# [Brief]
Report each line of the records below that holds the word "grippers".

# [Available data]

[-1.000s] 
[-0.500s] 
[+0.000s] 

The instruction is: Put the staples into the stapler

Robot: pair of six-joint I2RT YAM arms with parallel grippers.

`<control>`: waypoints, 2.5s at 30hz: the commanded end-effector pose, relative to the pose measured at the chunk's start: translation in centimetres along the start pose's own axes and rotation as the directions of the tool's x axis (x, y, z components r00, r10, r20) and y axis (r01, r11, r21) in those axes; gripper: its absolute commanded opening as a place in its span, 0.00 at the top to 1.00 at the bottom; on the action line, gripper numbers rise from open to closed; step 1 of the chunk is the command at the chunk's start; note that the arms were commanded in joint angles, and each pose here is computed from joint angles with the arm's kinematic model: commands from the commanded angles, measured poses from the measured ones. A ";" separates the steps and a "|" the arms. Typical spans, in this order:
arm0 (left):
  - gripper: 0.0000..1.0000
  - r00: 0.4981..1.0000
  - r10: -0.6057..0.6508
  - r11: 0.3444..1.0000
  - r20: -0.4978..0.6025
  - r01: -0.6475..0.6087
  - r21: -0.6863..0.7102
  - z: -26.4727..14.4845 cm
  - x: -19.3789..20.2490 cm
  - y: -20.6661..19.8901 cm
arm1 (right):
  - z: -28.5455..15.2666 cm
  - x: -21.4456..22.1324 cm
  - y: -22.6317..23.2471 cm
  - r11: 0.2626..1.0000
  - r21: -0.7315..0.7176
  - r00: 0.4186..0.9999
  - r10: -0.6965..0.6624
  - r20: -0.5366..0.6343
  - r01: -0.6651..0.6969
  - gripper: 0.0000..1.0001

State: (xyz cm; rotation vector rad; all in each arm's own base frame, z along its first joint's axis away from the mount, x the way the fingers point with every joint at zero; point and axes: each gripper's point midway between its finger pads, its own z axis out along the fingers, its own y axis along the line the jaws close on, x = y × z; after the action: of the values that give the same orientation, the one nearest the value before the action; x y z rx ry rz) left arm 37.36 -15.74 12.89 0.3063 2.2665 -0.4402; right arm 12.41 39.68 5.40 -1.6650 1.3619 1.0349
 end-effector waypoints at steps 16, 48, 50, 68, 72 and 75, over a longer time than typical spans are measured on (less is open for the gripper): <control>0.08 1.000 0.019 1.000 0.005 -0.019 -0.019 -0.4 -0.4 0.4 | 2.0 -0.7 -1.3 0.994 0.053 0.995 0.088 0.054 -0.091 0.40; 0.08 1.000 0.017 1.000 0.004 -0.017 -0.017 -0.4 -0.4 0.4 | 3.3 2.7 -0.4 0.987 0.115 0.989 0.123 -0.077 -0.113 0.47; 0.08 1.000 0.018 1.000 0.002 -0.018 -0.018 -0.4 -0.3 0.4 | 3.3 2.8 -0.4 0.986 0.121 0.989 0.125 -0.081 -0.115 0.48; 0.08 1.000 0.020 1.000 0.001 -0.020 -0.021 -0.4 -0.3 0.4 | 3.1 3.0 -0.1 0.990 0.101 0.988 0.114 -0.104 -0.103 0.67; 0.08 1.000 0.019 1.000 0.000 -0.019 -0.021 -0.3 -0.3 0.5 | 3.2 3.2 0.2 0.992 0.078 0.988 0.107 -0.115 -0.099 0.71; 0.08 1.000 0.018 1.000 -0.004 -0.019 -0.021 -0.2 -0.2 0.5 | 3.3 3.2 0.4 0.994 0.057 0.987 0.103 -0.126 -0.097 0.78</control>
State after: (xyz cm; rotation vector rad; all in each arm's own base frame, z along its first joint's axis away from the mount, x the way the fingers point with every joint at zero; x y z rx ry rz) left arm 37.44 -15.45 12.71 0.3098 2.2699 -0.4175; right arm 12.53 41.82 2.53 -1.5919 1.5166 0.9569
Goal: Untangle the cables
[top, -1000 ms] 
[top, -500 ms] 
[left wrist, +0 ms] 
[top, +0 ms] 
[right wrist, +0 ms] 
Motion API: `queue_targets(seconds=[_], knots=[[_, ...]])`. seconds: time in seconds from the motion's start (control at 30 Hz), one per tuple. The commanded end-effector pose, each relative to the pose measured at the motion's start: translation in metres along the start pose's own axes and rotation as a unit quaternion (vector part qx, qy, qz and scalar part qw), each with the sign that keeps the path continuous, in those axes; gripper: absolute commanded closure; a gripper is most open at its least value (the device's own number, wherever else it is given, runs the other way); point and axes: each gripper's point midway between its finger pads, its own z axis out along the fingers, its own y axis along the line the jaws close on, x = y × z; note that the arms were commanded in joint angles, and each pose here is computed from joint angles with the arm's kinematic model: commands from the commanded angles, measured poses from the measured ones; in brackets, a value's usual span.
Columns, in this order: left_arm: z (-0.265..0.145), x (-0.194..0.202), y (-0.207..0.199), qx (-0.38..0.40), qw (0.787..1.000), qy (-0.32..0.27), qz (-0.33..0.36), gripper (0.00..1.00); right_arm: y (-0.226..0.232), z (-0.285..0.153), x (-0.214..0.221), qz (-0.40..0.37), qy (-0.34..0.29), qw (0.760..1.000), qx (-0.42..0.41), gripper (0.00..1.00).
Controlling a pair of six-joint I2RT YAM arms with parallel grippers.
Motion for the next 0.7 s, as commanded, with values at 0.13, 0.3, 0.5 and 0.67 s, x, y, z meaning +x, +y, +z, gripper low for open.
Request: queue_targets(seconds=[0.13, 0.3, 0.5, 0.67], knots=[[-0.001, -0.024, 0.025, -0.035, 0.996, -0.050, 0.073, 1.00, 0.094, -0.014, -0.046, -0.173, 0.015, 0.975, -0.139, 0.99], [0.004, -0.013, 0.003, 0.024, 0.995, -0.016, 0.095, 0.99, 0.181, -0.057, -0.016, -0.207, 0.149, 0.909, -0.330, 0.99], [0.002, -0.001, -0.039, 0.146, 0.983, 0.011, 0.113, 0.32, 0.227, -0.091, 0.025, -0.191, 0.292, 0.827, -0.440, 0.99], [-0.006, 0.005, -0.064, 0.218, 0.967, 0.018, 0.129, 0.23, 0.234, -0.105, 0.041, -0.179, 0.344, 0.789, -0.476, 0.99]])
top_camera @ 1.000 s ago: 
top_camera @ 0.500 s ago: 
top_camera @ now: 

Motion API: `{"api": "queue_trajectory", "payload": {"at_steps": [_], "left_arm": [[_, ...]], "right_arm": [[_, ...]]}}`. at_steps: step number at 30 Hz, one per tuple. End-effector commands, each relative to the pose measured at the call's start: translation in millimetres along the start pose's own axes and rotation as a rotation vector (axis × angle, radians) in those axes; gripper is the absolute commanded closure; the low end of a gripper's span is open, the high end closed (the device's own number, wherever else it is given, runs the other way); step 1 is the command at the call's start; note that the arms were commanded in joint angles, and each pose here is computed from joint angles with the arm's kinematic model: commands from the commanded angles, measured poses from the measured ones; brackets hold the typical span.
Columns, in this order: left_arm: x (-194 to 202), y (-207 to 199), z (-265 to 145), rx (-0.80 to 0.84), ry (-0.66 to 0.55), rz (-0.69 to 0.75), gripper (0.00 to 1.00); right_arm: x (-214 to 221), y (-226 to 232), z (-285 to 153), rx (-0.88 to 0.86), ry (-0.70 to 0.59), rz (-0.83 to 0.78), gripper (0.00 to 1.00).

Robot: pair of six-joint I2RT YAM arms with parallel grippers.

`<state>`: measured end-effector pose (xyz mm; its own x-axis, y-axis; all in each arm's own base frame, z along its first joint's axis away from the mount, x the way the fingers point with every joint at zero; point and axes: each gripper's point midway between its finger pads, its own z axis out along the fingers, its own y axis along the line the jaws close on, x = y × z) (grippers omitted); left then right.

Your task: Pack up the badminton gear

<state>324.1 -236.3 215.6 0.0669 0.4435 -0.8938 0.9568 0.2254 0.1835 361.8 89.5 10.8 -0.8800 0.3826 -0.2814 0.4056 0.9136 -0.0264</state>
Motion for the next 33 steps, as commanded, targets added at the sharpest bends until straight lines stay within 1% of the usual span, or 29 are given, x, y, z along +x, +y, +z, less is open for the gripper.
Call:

# [Written solution]
Robot: pair of six-joint I2RT YAM arms with parallel grippers.
Controlling a pair of six-joint I2RT YAM arms with parallel grippers.
Robot: pair of six-joint I2RT YAM arms with parallel grippers.
`<state>`: measured end-effector pose (xyz mm; its own x-axis, y-axis; all in each arm's own base frame, z along its first joint's axis away from the mount, x the way the fingers point with every joint at zero; point and axes: each gripper's point midway between its finger pads, its own z axis out along the fingers, its own y axis along the line the jaws close on, x = y × z) (grippers omitted); left then right.

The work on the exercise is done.